**WHAT TO PRODUCE**
Set down, please, exactly the lines below that run from the line with "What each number" to the line with "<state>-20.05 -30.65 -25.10", both lines included.

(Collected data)
◇ ◇ ◇ ◇

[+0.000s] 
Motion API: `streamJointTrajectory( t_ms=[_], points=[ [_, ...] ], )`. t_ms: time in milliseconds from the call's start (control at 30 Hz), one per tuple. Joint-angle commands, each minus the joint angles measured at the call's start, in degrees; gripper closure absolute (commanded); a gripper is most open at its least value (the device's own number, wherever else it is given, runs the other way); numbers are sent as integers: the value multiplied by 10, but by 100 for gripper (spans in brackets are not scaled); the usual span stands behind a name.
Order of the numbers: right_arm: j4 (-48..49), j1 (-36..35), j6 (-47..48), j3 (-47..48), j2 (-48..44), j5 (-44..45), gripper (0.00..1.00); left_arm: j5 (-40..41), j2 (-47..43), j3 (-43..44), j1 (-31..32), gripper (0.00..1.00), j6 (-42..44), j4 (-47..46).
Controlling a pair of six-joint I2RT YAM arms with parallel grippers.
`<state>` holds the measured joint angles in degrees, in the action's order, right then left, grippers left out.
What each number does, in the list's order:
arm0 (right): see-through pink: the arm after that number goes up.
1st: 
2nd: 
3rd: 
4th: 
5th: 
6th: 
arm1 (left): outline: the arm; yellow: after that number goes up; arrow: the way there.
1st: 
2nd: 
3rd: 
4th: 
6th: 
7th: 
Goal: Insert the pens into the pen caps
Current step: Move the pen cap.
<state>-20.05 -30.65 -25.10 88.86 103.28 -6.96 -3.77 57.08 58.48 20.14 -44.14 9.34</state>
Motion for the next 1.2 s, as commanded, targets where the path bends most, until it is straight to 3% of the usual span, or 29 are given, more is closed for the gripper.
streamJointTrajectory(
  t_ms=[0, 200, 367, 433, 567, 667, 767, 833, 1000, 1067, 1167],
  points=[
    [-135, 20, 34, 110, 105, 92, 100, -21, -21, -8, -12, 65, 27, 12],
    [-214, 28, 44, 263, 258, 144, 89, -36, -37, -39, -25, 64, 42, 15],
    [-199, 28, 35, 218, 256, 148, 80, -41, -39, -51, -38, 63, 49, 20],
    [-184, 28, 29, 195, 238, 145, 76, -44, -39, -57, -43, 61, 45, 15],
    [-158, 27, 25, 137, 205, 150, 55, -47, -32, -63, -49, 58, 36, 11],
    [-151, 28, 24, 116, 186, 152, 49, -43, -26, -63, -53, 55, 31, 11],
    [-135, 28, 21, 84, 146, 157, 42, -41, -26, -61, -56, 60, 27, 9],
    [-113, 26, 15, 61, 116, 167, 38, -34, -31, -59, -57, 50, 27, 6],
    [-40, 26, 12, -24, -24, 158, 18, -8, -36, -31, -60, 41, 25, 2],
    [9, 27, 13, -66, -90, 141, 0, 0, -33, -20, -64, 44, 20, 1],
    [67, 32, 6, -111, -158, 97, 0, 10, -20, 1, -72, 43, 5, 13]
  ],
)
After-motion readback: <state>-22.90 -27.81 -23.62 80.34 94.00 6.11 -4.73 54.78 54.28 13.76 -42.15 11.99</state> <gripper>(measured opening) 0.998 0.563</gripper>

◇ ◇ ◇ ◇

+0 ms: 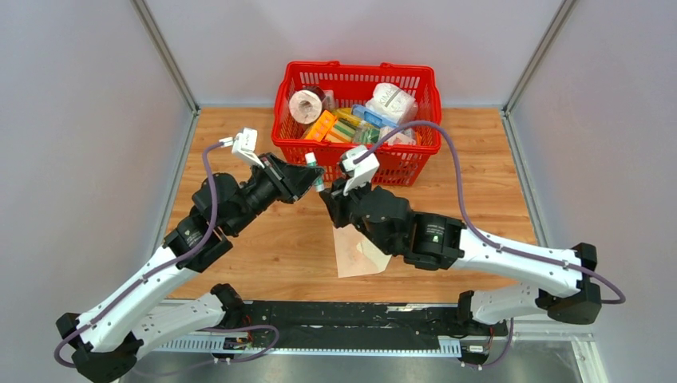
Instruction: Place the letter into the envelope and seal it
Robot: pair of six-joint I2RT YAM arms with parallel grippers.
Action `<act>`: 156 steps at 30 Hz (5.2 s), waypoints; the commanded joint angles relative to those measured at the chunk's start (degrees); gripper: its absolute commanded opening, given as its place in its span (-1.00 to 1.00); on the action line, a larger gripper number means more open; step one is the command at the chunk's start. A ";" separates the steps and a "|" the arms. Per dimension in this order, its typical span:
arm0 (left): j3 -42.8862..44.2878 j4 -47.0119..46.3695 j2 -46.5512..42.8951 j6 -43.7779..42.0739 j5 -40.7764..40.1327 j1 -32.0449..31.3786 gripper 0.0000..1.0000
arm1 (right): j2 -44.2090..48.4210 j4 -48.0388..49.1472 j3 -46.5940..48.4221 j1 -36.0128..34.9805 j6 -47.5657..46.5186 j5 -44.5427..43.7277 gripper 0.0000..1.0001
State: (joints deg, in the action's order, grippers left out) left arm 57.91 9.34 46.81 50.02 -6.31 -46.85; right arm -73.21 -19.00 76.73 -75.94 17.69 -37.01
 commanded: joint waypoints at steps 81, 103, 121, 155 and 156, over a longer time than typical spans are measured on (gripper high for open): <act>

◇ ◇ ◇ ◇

**ANSWER TO THIS EXERCISE**
What each number does, in the list's order:
arm0 (right): see-through pink: the arm after that number goes up.
1st: 
2nd: 
3rd: 
4th: 
5th: 
6th: 
arm1 (left): outline: the arm; yellow: after that number goes up; arrow: the way there.
1st: 
2nd: 
3rd: 
4th: 
6th: 
7th: 
Goal: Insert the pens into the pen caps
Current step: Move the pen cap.
<state>-20.05 -30.65 -25.10 88.86 103.28 -6.96 -3.77 57.08 58.48 20.14 -44.14 9.34</state>

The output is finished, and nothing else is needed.